Assignment »
Find every line below that contains the word "yellow" and copy it out.

Input data »
· · ·

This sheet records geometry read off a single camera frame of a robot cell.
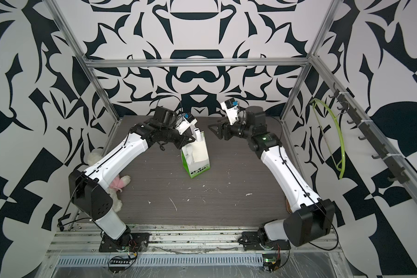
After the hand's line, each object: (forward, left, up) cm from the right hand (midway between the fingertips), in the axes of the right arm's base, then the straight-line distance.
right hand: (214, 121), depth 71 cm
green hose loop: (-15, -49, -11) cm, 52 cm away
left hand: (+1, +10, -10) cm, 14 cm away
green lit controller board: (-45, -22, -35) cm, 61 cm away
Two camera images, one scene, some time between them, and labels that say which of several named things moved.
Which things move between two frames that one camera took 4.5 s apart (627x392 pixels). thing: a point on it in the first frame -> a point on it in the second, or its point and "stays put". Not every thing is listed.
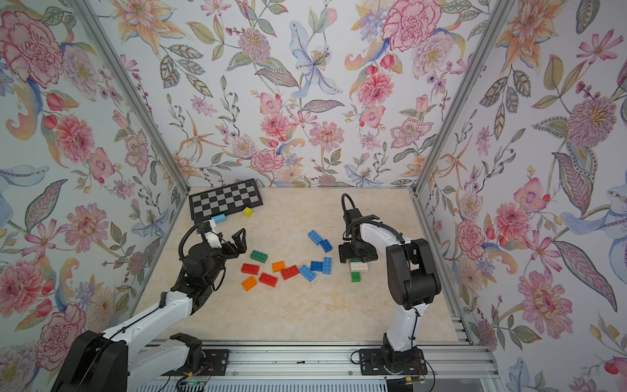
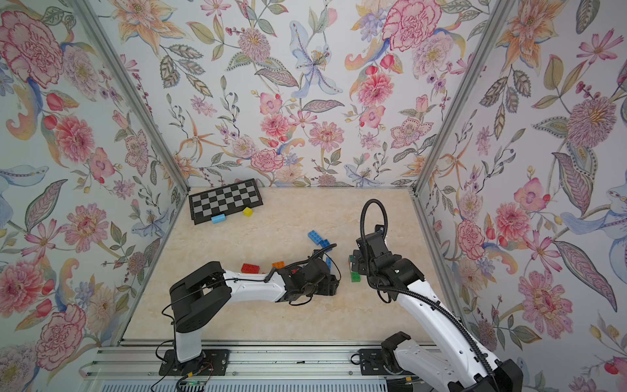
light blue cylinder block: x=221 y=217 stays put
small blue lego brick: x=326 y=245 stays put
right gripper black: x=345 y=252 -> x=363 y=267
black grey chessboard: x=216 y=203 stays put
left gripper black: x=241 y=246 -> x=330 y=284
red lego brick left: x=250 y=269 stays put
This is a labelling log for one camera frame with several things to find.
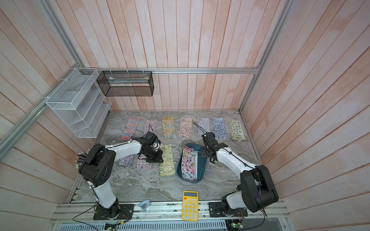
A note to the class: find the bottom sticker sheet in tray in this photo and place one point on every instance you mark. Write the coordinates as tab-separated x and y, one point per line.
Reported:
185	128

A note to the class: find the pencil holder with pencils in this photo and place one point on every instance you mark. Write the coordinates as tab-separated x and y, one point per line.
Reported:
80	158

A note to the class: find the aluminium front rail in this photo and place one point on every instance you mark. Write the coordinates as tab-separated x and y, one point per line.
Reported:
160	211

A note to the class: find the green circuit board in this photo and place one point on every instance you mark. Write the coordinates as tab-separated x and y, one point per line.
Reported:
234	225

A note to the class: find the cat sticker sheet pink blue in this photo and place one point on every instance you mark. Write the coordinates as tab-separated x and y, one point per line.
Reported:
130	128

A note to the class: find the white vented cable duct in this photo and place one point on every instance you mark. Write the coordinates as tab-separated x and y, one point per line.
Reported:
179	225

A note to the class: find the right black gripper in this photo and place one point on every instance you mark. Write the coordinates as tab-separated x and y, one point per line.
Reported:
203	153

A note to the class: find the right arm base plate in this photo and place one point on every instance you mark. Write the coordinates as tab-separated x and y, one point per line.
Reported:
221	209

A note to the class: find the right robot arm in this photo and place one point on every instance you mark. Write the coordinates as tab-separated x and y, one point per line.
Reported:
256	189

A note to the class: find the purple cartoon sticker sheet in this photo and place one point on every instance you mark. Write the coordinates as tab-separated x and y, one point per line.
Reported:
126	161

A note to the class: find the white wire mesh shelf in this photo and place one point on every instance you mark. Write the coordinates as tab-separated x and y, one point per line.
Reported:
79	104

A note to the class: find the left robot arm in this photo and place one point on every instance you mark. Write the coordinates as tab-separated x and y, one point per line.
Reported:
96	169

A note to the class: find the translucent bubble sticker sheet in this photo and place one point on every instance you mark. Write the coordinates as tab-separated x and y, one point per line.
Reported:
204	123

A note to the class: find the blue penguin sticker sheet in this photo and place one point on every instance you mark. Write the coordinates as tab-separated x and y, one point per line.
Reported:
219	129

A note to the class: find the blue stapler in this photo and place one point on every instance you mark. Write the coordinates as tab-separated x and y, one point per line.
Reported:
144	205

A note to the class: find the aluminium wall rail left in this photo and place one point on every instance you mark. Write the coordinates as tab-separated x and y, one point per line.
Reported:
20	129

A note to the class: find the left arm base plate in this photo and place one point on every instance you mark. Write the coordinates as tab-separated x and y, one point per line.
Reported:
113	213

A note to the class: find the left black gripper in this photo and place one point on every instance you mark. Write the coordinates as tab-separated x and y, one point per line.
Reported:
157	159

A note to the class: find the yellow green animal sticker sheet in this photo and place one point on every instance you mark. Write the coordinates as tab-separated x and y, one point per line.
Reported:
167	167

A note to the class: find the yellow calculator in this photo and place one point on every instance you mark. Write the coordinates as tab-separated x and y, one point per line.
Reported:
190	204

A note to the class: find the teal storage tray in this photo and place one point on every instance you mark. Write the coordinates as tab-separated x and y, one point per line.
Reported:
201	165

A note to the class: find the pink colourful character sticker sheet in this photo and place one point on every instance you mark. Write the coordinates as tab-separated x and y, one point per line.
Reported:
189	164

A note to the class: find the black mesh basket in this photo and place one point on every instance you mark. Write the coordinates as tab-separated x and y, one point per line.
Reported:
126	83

· · ·

Task output »
A note to the class: find the yellow green animal sticker sheet in this photo and place one point on every instance you mark. Write the coordinates as tab-separated x and y, one point per line.
A note to the class: find the yellow calculator in this photo and place one point on every instance you mark. Write the coordinates as tab-separated x and y, one point per line.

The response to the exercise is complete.